The diaries also make it clear how much the letters sent to and from his mother and sisters mattered to Richard. “He’s holding onto his civilian identity through this lifeline and this connection to his home.”

He notes that the letters between the brothers are different to the ones they wrote to their parents and sisters. “This shows that there were different levels of conversation happening. The letters home were very rarely explicit about fighting, principally because they don’t want their families to know what it’s really like. These letters are not about them as soldiers – they’re about them as sons or brothers.”

Unsolved mysteries

Perhaps because of this self-censorship, frustratingly the details of a couple of key events are missing from the letters. Gabriel’s ship rescued another vessel that was being attacked by a U-boat and saved many of the crew, but he doesn’t mention it. “We also don’t know exactly why Ivor was awarded the Military Medal.
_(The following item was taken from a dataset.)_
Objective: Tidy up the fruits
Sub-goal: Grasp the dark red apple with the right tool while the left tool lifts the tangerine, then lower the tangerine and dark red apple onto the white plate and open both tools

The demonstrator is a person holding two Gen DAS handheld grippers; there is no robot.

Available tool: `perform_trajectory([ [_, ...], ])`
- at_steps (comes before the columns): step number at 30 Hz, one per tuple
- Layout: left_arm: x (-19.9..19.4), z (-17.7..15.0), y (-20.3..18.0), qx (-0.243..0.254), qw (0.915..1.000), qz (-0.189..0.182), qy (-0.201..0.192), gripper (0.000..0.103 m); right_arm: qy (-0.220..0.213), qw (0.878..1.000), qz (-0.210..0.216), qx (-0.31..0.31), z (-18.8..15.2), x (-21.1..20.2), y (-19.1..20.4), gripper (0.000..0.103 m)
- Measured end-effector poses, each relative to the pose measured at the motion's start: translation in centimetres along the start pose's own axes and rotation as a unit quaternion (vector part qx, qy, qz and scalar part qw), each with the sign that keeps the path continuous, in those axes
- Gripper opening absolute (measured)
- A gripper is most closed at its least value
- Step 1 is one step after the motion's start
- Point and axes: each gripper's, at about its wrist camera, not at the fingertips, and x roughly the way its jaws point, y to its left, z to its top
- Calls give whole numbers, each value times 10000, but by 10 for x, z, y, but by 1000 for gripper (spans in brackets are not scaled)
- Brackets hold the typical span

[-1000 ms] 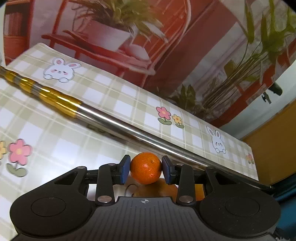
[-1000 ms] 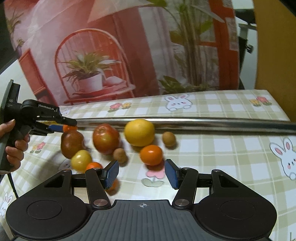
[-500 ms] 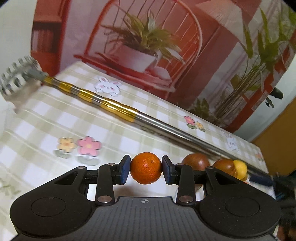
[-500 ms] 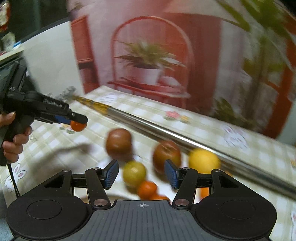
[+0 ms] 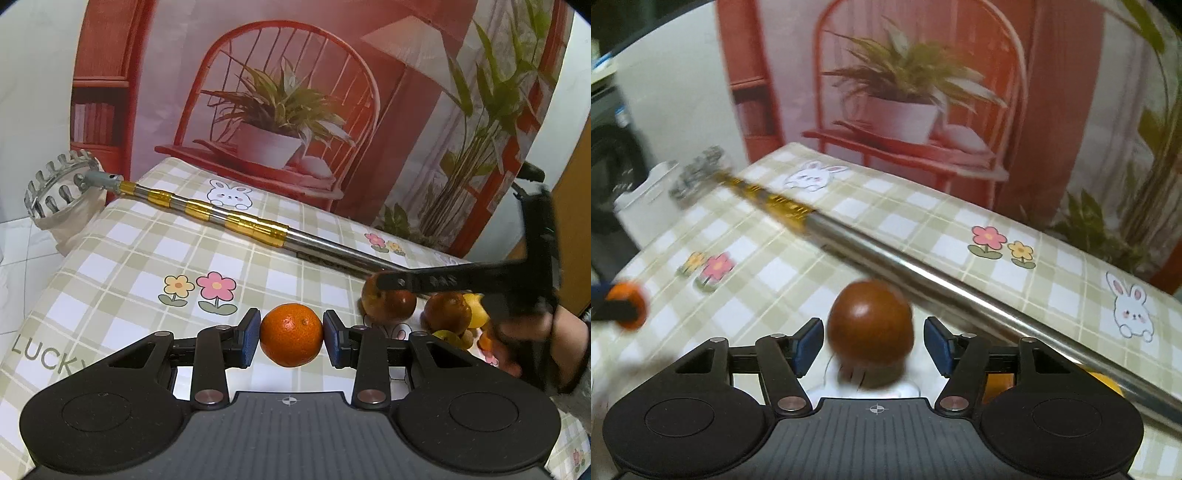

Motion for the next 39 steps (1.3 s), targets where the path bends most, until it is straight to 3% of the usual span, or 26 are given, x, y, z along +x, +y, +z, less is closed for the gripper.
perform_trajectory([
  [3,-3,-4,4,-78,10000,-52,-9,39,49,9995,-36,305,12,16,-6,59],
  [8,-2,-9,6,-83,9999,-51,24,39,544,9968,-105,571,20,38,-7,54],
  [17,-4,-15,-6,-5,9997,-191,139,39,717,9942,-97,793,8,32,-4,52],
  [22,-6,-17,-23,242,9988,-347,263,39,429,9940,204,989,-7,2,-9,52],
  [29,2,-27,-67,842,9921,-751,545,39,-243,9907,650,1171,-37,-75,-25,52],
  [34,20,-38,-105,1285,9825,-1079,812,39,-692,9889,465,1229,-77,-127,-43,52],
  [39,42,-48,-135,1624,9728,-1253,1081,39,-1020,9787,349,1745,-118,-161,-68,52],
])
He obviously got it for doing something courageous, but I don’t know what.”

At the end of the war, the letters dry up – Richard returned from Egypt, Gabriel came back from the North Atlantic, and Ivor went off to university in Bristol.

Gethin pulled all the strands of his research together to write a fascinating book called Having a Go at the Kaiser: A Welsh Family at War, which gives a rich and multi-layered insight into his relatives’ wartime experiences.

But there is one letter in Ian’s collection that Gethin found particularly troubling. “It was so emotional. I didn’t know who it was from, so I left it until the end of the process – when I was getting everything together for the final chapter of the book.”

It was a vaguely remembered family story, and a distant relative – a chap called Dave Gordon, who contacted Gethin – that eventually helped to unlock the letter’s meaning. The missing piece of the puzzle was the name of Ivor’s sweetheart: Ellen Cranfield. The letter was from her to Hannah, one of his sisters.

The shrapnel in Ivor’s head finally killed him one May day in 1920. Gethin recounts in his book how “the fragment of shrapnel moved. He underwent a procedure in Bristol hospital to try to remove it from his temple but he died on the operating table on Sunday, 16 May. His brother Gabriel had to travel to Bristol to recover the body.”

Ellen’s letter was dated the day after Ivor’s death. “Inconsolable in her grief,” says Gethin in his book, “she wrote a few lines, ending ‘no one knows or understands how much he meant to me. Can’t write anymore.’ – the ‘t’ at the end of ‘meant’ has been superimposed over an ‘s’.”

Of all of the letters in Ian’s collection, Ellen’s perhaps most accurately expresses the terrible toll of the war. “It was such a powerful letter. I could see what Ivor’s death meant – not just to the family, but to all the other people who loved him. There is a real sting in the tail of this story,” concludes Gethin.